As illustrated, each cathode includes a multitude of spaced apart electron 
emitting tips 15 which project upwardly therefrom toward the face 
structure 12. As a general rule, each color element will include one to 
several hundred of such tips depending on the size of the display and the 
resolution desired - for practical reasons a true representation of the 
same could not be included in the drawing. An electrically conductive gate 
or extraction electrode arrangement is positioned adjacent the tips to 
generate and control electron emission from the latter. Such arrangement 
is orthogonal to the base stripes and includes apertures through which 
electrons emitted by the tips may pass. There are three different gates 
17, 18 and 19 (see FIG. 3) in each pixel, one for each of the primary 
colors. As best illustrated in FIG. 2, gates 17-19 are formed as stripes 
to be common to a full row of pixels extending horizontally as viewed in 
FIG. 2 across the front face of the backing structure. Such gate 
electrodes may be simply provided by conventional, optical lithographic 
techniques on an electrical insulating layer 21 which electrically 
separates the gates of each pixel from the common base. 
The anode of each pixel in this preferred embodiment is a thin coating or 
film 22 of an electrically conductive transparent material, such as indium 
tin oxide. The anode for each pixel covers the interior surface of the 
face plate, except for those areas having the spacers described below. 
Phosphor-coated stripes 23, 24, and 26 providing the primary colors are 
deposited on the layer 22. Each of such stripes opposes a respective one 
of the gate stripes 17, 18 and 19 and likewise extends for a plurality of 
pixels. 
A vacuum is provided between the location of the electrode gates and the 
phosphor stripes. The degree of vacuum should be such that deleterious 
electron avalanche (Pashen) ionization breakdown and secondary electron 
production is prevented at the given cathode-phosphor spacing and other 
physical dimensions. As previously mentioned, most desirably the 
interelectrode spacing is equal to or less than the mean free path of 
electrons at the pressure in the interelectrode space. This close 
proximity significantly reduces the probability of ionization of gas 
molecules in the interelectrode space, thereby inhibiting the possibility 
of a gaseous breakdown or avalanche. 
It should be noted that close cathode-phosphor spacing enables the gate 
structure to act as a reflective surface behind each pixel to increase the 
effective brightness. This eliminates the necessity of including a 
reflective layer over the phosphor, such as of aluminum, that must be 
penetrated by electrons to activate the display. 
It will be recognized that because of the vacuum there will be significant 
atmospheric pressure on the flat panel display tending to distort the same 
and reduce the distance between the backing structure and face plate. 

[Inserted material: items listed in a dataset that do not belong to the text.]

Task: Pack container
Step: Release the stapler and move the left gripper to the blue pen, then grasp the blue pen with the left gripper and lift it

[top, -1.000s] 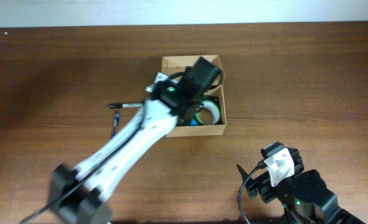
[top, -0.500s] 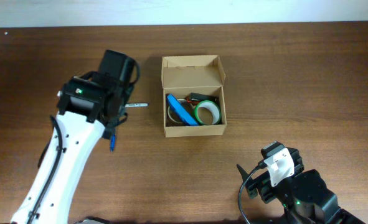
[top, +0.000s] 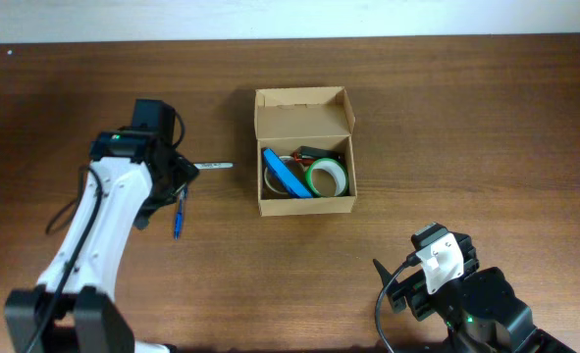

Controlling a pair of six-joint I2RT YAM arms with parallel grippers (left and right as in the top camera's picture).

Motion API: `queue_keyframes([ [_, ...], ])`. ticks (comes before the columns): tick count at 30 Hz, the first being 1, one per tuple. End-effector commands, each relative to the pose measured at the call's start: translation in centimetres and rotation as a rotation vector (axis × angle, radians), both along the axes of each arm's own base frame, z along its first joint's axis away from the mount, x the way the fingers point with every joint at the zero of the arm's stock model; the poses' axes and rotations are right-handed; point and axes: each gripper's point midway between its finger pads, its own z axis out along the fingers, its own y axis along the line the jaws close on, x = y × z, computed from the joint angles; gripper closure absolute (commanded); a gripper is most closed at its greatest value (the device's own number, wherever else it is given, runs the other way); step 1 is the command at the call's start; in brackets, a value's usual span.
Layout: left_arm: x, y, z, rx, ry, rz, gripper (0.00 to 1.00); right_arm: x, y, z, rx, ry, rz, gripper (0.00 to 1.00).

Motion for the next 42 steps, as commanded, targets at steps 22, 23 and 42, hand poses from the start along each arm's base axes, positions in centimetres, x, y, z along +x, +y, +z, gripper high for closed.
queue_keyframes([
  [22, -0.7, -0.3, -10.5, -0.126, 0.366, -0.722, 0.30, 0.0, -0.1, -0.1, 0.011, 0.002, -0.012, 0.01],
  [23, -0.7, -0.2, -10.8, -0.129, 0.371, -0.725, 0.30, 0.0, -0.1, -0.1, 0.011, 0.002, -0.012, 0.01],
  [42, -0.1, -0.2, -13.5, -0.135, 0.388, -0.753, 0.69, 0.0, -0.1, -0.1, 0.011, 0.002, -0.012, 0.01],
])
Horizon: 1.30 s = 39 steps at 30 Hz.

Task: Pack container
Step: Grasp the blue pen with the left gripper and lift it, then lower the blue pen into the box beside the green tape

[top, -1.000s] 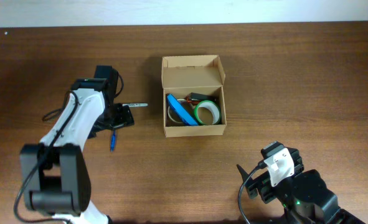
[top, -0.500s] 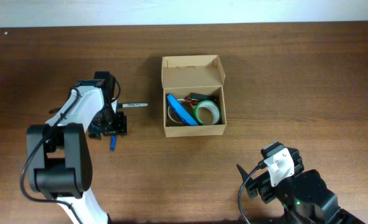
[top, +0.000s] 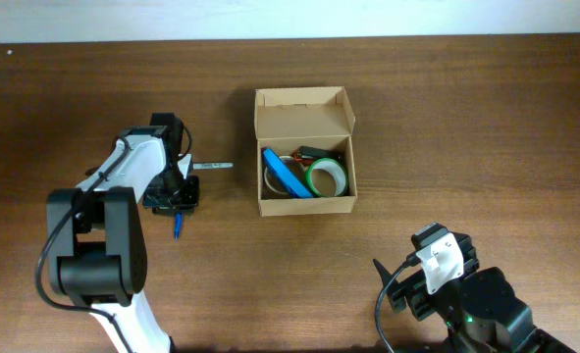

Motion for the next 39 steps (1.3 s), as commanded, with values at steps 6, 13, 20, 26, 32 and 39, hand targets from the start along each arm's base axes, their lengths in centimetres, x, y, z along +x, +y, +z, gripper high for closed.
queue_keyframes([
  [6, -0.6, 0.3, -1.8, 0.003, 0.046, -0.009, 0.88, 0.0, -0.1, -0.1, 0.011, 0.002, -0.012, 0.01],
  [13, -0.2, 0.1, -1.3, 0.002, 0.022, 0.019, 0.94, 0.0, -0.1, -0.1, 0.011, 0.002, -0.012, 0.01],
  [20, 1.0, -0.1, 2.0, -0.011, -0.085, 0.030, 0.95, 0.0, -0.1, -0.1, 0.011, 0.002, -0.012, 0.01],
  [26, 2.0, -1.6, 5.8, -0.027, -0.207, -0.009, 0.95, 0.0, -0.1, -0.1, 0.011, 0.002, -0.012, 0.01],
  [32, 3.0, -4.7, 9.7, -0.050, -0.353, -0.096, 0.95, 0.0, -0.1, -0.1, 0.011, 0.002, -0.012, 0.01],
  [39, 4.2, -11.3, 13.1, -0.101, -0.471, -0.250, 0.95, 0.0, -0.1, -0.1, 0.011, 0.002, -0.012, 0.01],
])
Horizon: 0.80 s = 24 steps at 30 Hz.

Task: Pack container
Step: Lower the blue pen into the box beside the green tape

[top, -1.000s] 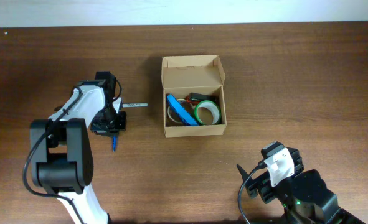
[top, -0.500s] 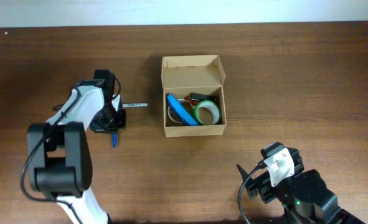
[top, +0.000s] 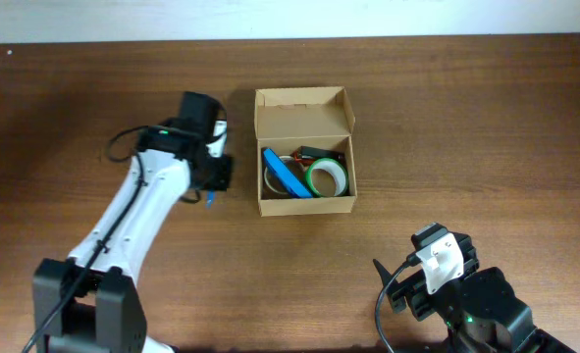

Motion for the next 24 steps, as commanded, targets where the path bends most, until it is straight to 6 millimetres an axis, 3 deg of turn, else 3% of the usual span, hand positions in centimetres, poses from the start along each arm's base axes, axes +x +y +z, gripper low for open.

Pursuant to the invention, support structure is provided to resist such 
loading and maintain the selected distance between the face and the array 
of pixel cathodes. Such support structure includes spacers 27 which are 
elongated, parallel legs integrally connected with the face plate to be 
interspersed between adjacent rows of pixels. Such legs can be 
interspersed between the pixels without deleteriously affecting the visual 
display resolution and quality. As illustrated in the enlarged view of 
FIG. 3, the legs 27 simply abut the backing structure 13 on the insulating 
layer 21. Such legs provide support throughout the area extent of the face 
and thus assure that the vacuum within the space between the electrode 
gates and the phosphor stripes will not result in deleterious distortion 
of the face plate. 
The matrix array of cathodes is most easily activated by addressing the 
orthogonally related cathode bases and gates in a generally conventional 
matrix-addressing scheme. The orthogonal relationship of the base and gate 
drives is schematically represented in FIG. 1 by diagrammatic blocks 28 
and 29. (Three flow lines extend from the gate drive block 29 to the 
display whereas only one is shown extending between the base drive block 
28 and the display, in order to illustrate their relationship, i.e., there 
are three gates to be individually energized for each base.) 
FIG. 4 illustrates blocks 28 and 29 incorporated into a standard 
matrix-addressing scheme. A serial data bus represented at 31A feeds 
digital data defining a desired display through a buffer 32A to a memory 
represented at 33A. A microprocessor 34A also controls the output of 
memory 33A. If the information defines an alphanumeric character, the 
output is directed as represented by line 36 to a character generator 37 
which feeds the requisite information defining the desired character to a 
shift register 38 which controls operation of the gate drive circuitry. 
If, on the other hand, the information defines a display which is not an 
alphanumeric character, such information is fed directly from the memory 
33A to shift register 38 as is represented by flow line 39. 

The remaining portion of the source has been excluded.